State Politics

Idaho Legislature: 95 days, 320 laws, 2 vetoes. Here’s what happened — and didn’t — in 2019

Clocking in at 95 days, the final gavels of the 2019 Idaho legislative session went down Thursday afternoon.

It was the third-longest session in the Legislature’s history — the 2003 session lasted 118 days and the the 2009 session ended after 117. The shortest session was 2002, which lasted a scant 68 days.

Part of the reason for such a lengthy session was the complicated nature of some of the lawmakers’ most controversial bills: Medicaid expansion sideboards, citizen initiative restrictions and hemp legalization. Weeks of public hearings, posturing and arguing resulted in new requirements attached to Medicaid expansion, vetoed voter initiative restrictions and hemp legalization dying on the final day of the session.

Then came the House’s administrative rules bill ...

The session’s final two days brought a new drama when the House hijacked a routine “housekeeping” bill that must be passed each session to keep the state’s existing 8,200 pages of administrative rules in place for another year.

The House amended this routine bill by tacking on a measure that the House had passed but the Senate had refused to take up.

Under current law, all new administrative rules must be approved by one chamber and the governor.
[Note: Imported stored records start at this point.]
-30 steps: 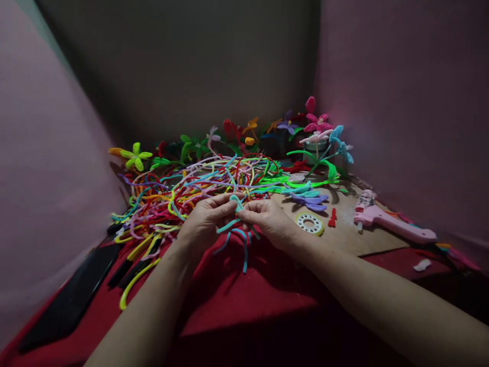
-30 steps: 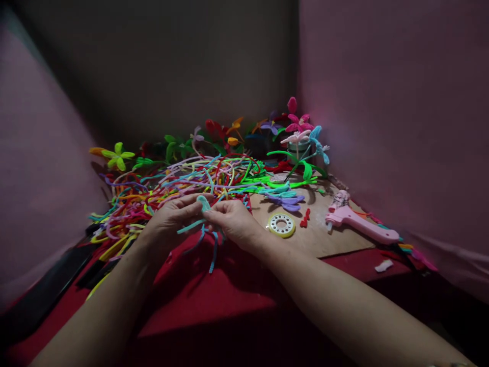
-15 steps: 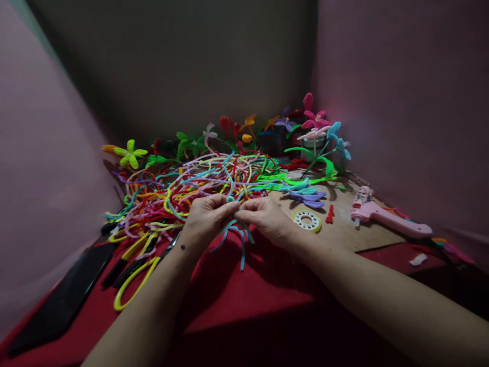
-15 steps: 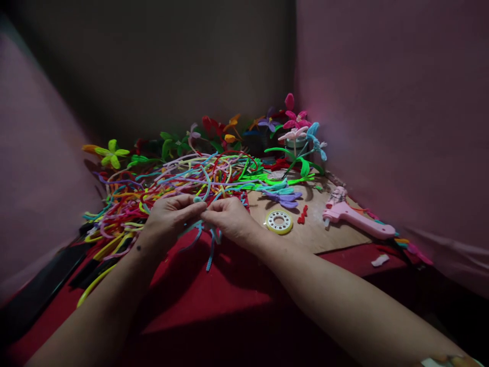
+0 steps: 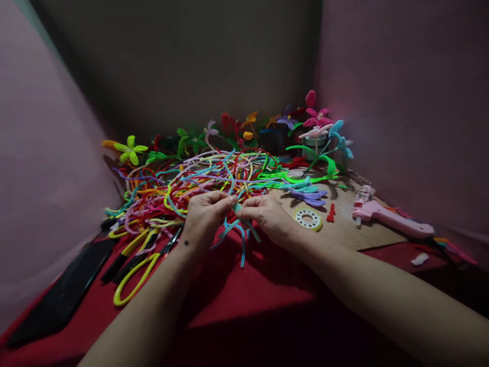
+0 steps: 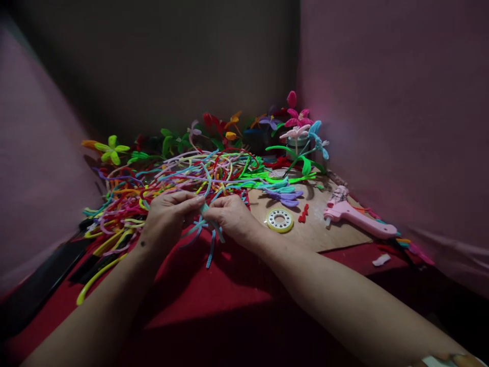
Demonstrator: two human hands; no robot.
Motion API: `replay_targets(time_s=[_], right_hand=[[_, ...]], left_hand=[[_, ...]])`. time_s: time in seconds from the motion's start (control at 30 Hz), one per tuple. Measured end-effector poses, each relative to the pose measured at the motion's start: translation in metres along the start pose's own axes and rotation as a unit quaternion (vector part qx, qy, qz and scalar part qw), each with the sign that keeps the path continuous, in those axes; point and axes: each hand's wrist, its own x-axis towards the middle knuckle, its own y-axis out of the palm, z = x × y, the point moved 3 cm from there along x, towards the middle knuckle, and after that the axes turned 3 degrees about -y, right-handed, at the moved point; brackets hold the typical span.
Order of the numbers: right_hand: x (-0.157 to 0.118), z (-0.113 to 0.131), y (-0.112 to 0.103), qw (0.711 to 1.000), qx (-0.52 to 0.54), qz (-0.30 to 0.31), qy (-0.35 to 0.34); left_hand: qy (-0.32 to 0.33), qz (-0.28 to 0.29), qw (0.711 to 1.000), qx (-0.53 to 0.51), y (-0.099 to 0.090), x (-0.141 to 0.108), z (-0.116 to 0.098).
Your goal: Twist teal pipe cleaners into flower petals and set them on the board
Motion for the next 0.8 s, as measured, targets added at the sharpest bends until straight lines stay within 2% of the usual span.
replay_targets(time_s=[0.1, 0.27, 0.37, 0.57, 0.63, 0.73, 0.8], right_hand=[[0.0013, 0.0008, -0.0006, 1.0, 0.001, 0.005, -0.01], [0.0018, 0.0025, -0.0015, 1.0, -0.008, 0.01, -0.006], [0.0007, 0.004, 0.0, 1.0, -0.001, 0.022, -0.004], [-0.0019, 0.0041, 0.001, 1.0, -0.001, 0.014, 0.018], [-0.0013, 0.0033, 0.0004, 1.0, 0.0, 0.01, 0.014], [0.0005, 0.002, -0.0005, 1.0, 0.015, 0.017, 0.002], [0.0013, 0.0014, -0.0005, 0.999, 0.043, 0.031, 0.005]], left_hand=[[-0.061, 0.087, 0.989, -0.105, -0.0003, 0.0043, 0.0062], [-0.044, 0.132, 0.983, -0.12, -0.0046, 0.0074, 0.0066], [-0.041, 0.129, 0.985, -0.103, -0.0049, 0.0058, 0.0049], [-0.008, 0.051, 0.998, -0.034, -0.0055, 0.0039, 0.0002], [-0.022, 0.074, 0.996, -0.054, -0.0045, 0.0045, 0.0022], [-0.076, 0.126, 0.984, -0.103, -0.0033, 0.0053, 0.0079], [-0.093, 0.126, 0.981, -0.116, -0.0046, 0.0058, 0.0096]])
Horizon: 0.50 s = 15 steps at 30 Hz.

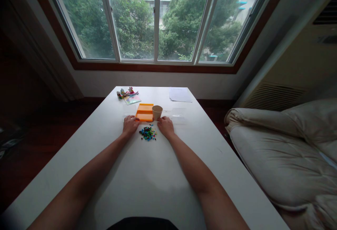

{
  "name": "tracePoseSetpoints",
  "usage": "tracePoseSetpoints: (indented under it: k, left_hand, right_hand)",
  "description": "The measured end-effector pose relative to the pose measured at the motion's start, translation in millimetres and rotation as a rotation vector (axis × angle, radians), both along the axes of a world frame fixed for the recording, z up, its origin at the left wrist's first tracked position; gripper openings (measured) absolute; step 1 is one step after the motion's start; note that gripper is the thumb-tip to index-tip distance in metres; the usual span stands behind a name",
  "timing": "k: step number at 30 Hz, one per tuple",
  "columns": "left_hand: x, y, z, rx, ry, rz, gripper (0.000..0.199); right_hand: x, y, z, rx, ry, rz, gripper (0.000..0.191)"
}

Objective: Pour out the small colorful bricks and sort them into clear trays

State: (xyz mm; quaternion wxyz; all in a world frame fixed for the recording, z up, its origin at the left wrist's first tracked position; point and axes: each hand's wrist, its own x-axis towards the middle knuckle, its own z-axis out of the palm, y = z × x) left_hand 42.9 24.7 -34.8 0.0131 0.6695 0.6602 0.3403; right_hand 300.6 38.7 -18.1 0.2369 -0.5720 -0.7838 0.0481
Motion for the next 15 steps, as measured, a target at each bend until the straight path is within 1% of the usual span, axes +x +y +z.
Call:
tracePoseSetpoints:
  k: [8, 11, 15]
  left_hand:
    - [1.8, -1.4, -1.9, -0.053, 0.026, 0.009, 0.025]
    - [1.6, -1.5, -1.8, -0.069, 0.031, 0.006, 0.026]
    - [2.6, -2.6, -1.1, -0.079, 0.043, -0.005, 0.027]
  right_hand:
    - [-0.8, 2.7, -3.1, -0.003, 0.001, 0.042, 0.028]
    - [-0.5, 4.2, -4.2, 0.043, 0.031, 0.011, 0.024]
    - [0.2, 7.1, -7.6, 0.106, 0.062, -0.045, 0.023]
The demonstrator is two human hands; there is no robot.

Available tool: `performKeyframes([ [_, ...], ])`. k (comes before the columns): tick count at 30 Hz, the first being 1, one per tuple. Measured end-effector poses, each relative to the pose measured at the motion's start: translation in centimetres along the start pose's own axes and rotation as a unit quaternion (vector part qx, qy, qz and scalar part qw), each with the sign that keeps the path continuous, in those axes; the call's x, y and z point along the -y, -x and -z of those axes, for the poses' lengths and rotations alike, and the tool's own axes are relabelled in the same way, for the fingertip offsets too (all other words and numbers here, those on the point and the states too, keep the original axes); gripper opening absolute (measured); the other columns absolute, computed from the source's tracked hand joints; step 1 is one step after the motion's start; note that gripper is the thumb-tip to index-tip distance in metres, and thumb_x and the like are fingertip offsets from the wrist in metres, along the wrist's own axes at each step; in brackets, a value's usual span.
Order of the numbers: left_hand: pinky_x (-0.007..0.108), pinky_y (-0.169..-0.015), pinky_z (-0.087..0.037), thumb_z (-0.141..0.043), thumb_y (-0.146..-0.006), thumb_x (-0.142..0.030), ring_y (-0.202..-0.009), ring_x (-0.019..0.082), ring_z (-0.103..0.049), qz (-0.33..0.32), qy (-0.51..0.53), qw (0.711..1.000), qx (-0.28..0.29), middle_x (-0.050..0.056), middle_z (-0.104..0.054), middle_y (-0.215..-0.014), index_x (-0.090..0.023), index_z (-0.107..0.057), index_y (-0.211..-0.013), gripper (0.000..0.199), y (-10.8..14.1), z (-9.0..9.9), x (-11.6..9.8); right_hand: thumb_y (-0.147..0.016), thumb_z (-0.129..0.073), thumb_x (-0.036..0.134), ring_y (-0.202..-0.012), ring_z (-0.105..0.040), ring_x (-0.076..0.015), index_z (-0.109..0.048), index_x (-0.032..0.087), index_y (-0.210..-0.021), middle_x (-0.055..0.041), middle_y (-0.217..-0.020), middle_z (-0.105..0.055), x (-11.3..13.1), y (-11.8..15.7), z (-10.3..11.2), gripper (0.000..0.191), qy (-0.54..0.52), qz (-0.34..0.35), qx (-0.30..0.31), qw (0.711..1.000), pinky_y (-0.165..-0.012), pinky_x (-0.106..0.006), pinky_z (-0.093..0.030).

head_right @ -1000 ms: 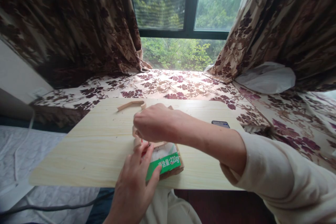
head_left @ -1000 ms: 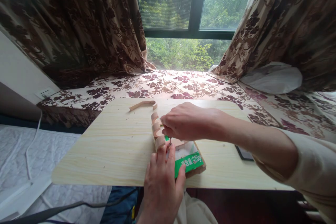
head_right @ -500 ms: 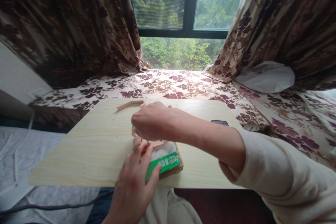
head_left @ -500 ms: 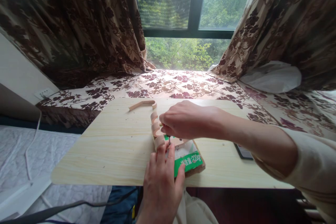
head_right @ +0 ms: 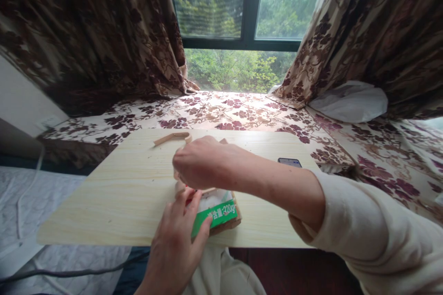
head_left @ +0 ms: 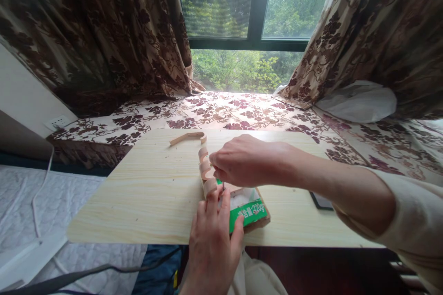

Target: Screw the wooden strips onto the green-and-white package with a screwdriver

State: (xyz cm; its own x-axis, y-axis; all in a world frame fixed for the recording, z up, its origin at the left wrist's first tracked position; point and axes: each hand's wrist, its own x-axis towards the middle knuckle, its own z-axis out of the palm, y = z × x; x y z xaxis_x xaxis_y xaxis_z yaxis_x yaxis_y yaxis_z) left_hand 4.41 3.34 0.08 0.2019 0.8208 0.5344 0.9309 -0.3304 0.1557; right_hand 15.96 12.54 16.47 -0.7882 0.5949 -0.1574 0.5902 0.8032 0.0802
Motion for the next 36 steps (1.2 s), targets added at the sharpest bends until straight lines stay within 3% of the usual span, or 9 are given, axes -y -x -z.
performKeyframes([
  [6,0.042,-0.082,-0.051,-0.049,-0.085,-0.026,-0.099,0.026,-0.054,0.008,0.001,1.0,0.006,0.011,-0.052,-0.128,-0.016,-0.05,-0.125,0.042,-0.04,0.15,-0.1,-0.083,-0.046,0.015,-0.057,-0.053,-0.0145,-0.063,0.017,-0.079,-0.0057,-0.067,-0.064,-0.15,0.31,0.31,0.017,-0.001,0.06,-0.014,0.998,-0.047,-0.027,-0.026],
  [15,0.041,-0.083,-0.051,-0.047,-0.085,-0.025,-0.1,0.025,-0.053,0.002,0.011,1.0,0.002,0.011,-0.051,-0.129,-0.015,-0.05,-0.125,0.041,0.04,0.03,-0.07,-0.087,-0.041,0.022,-0.055,-0.054,-0.0155,-0.063,0.013,-0.083,-0.0104,-0.067,-0.066,-0.07,-0.32,-0.08,0.025,0.0,0.0,-0.011,1.0,-0.046,-0.028,-0.024],
  [21,0.042,-0.081,-0.051,-0.049,-0.084,-0.026,-0.099,0.026,-0.054,0.008,0.004,1.0,0.004,0.011,-0.051,-0.129,-0.016,-0.049,-0.126,0.043,0.04,0.04,-0.05,-0.084,-0.045,0.015,-0.058,-0.054,-0.014,-0.063,0.015,-0.084,-0.007,-0.07,-0.066,-0.02,0.06,0.31,0.018,-0.004,0.052,-0.006,0.999,-0.048,-0.027,-0.026],
  [29,0.041,-0.081,-0.051,-0.049,-0.084,-0.025,-0.097,0.026,-0.054,-0.003,0.003,1.0,-0.005,0.012,-0.052,-0.128,-0.014,-0.051,-0.124,0.042,0.02,-0.06,0.03,-0.088,-0.041,0.021,-0.055,-0.054,-0.0146,-0.061,0.014,-0.079,-0.0089,-0.067,-0.066,0.17,-0.32,-0.03,0.023,0.011,-0.014,-0.003,1.0,-0.046,-0.027,-0.025],
  [36,0.043,-0.079,-0.052,-0.05,-0.084,-0.025,-0.096,0.026,-0.053,0.001,0.006,1.0,0.0,0.013,-0.052,-0.128,-0.013,-0.049,-0.126,0.043,0.02,0.07,-0.09,-0.086,-0.044,0.019,-0.059,-0.055,-0.0162,-0.063,0.016,-0.087,-0.0076,-0.071,-0.066,0.03,-0.16,-0.15,0.019,-0.002,0.051,-0.011,0.999,-0.049,-0.028,-0.028],
])
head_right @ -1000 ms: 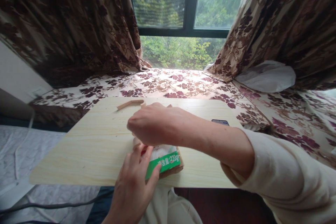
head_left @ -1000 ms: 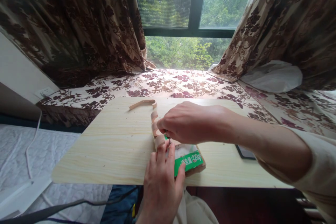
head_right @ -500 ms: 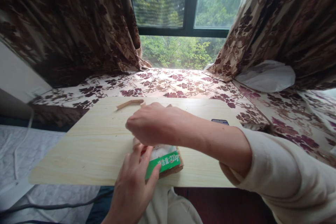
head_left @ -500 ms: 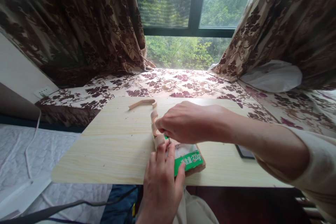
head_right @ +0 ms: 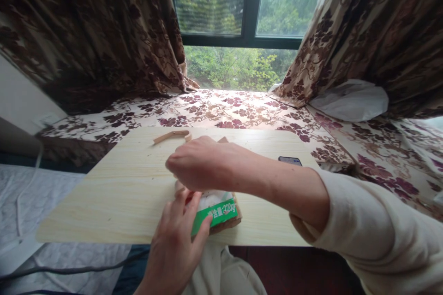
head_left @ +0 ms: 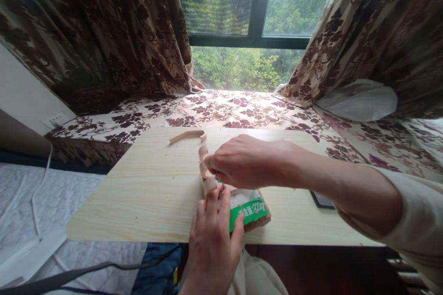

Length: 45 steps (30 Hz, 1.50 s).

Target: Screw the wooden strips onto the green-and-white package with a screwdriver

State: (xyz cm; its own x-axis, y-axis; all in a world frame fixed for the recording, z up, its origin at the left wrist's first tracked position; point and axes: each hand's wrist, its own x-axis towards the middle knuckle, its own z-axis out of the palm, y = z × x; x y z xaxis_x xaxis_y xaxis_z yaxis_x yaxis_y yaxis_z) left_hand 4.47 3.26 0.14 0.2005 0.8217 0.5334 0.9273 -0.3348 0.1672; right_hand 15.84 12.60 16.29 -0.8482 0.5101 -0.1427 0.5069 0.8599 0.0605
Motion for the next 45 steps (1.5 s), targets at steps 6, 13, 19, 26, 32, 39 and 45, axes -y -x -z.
performKeyframes([
  [6,0.043,-0.083,-0.05,-0.047,-0.085,-0.026,-0.101,0.027,-0.053,0.008,-0.002,1.0,0.013,0.013,-0.049,-0.132,-0.015,-0.049,-0.126,0.042,0.2,-0.3,0.1,-0.089,-0.04,0.025,-0.061,-0.058,-0.0182,-0.063,0.012,-0.085,-0.013,-0.072,-0.067,-0.2,-0.3,-0.8,0.027,-0.008,-0.07,-0.01,0.997,-0.046,-0.027,-0.026],
  [13,0.044,-0.082,-0.051,-0.047,-0.085,-0.025,-0.1,0.027,-0.052,0.009,-0.001,1.0,0.018,0.013,-0.05,-0.131,-0.013,-0.048,-0.127,0.043,0.1,-0.1,0.0,-0.083,-0.049,0.02,-0.062,-0.057,-0.0158,-0.064,0.016,-0.086,-0.007,-0.073,-0.067,-0.2,0.3,0.1,0.015,-0.003,-0.017,-0.015,1.0,-0.048,-0.028,-0.025],
  [19,0.045,-0.079,-0.051,-0.047,-0.085,-0.025,-0.099,0.028,-0.052,-0.005,-0.008,1.0,0.007,0.014,-0.049,-0.131,-0.011,-0.049,-0.126,0.043,0.1,-0.2,0.1,-0.088,-0.042,0.022,-0.059,-0.056,-0.0158,-0.063,0.015,-0.082,-0.0084,-0.069,-0.066,-0.2,-0.3,-0.8,0.022,-0.006,-0.03,-0.035,0.999,-0.047,-0.028,-0.022],
  [26,0.043,-0.082,-0.051,-0.048,-0.086,-0.026,-0.1,0.027,-0.052,0.002,-0.001,1.0,0.012,0.013,-0.048,-0.132,-0.012,-0.048,-0.127,0.043,0.2,-0.1,0.0,-0.085,-0.045,0.025,-0.062,-0.057,-0.0178,-0.065,0.014,-0.084,-0.0107,-0.073,-0.068,-0.1,-0.3,-0.2,0.023,-0.013,-0.05,-0.022,0.998,-0.049,-0.028,-0.024],
  [32,0.043,-0.079,-0.052,-0.049,-0.084,-0.025,-0.097,0.027,-0.051,-0.01,-0.01,1.0,-0.006,0.015,-0.05,-0.129,-0.01,-0.049,-0.125,0.044,0.2,0.0,-0.1,-0.085,-0.045,0.017,-0.061,-0.053,-0.0138,-0.065,0.016,-0.084,-0.0068,-0.074,-0.066,-0.2,0.1,-0.2,0.02,-0.024,-0.009,-0.004,1.0,-0.05,-0.027,-0.025],
  [39,0.044,-0.077,-0.052,-0.05,-0.084,-0.025,-0.099,0.028,-0.05,-0.025,-0.02,0.999,-0.007,0.016,-0.05,-0.127,-0.008,-0.048,-0.126,0.046,0.3,0.0,0.0,-0.089,-0.04,0.027,-0.057,-0.052,-0.015,-0.066,0.014,-0.08,-0.0097,-0.07,-0.067,-0.3,-0.5,-1.1,0.03,-0.008,-0.077,-0.034,0.996,-0.048,-0.027,-0.021],
  [45,0.045,-0.077,-0.053,-0.05,-0.084,-0.026,-0.097,0.028,-0.051,-0.021,-0.022,1.0,-0.006,0.016,-0.051,-0.128,-0.008,-0.048,-0.127,0.046,0.2,-0.1,0.0,-0.084,-0.048,0.021,-0.055,-0.046,-0.0118,-0.065,0.019,-0.082,-0.0041,-0.072,-0.066,-0.3,0.2,-0.1,0.017,-0.041,-0.012,-0.014,0.999,-0.049,-0.026,-0.024],
])
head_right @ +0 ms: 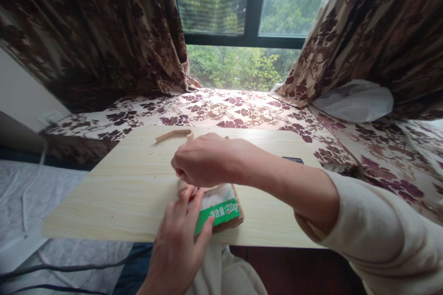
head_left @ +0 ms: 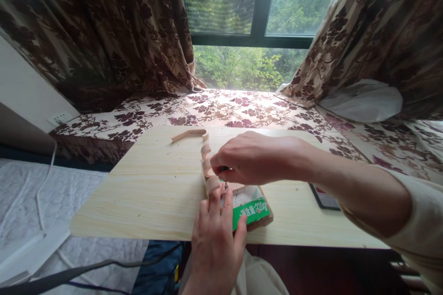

The stalled bill, HB 100, sponsored by House Majority Leader Mike Moyle, required both chambers and the governor to approve all administrative rules, which is the same requirement to pass a bill into law. Moyle argued that since the rules have the same force and effect as law, they should be under the same enactment requirements.

The Senate took umbrage when the House amended this to become the must-pass bill renewing the rules through July 1, 2020. The Senate decided to toss that bill and start over.

After some tense moments, terse words and tactical moves with other bills that fund Medicaid expansion and would have provided new offices for House members, the two sides reached an impasse. The Senate killed three bills that would have provided House members new Capitol offices and would have allowed the state to repurchase a bank building adjacent to the Capitol Mall it sold about two years ago. The Senate also unanimously passed a clean version of the rules adoption bill, renewing administrative rules though July 1, 2020.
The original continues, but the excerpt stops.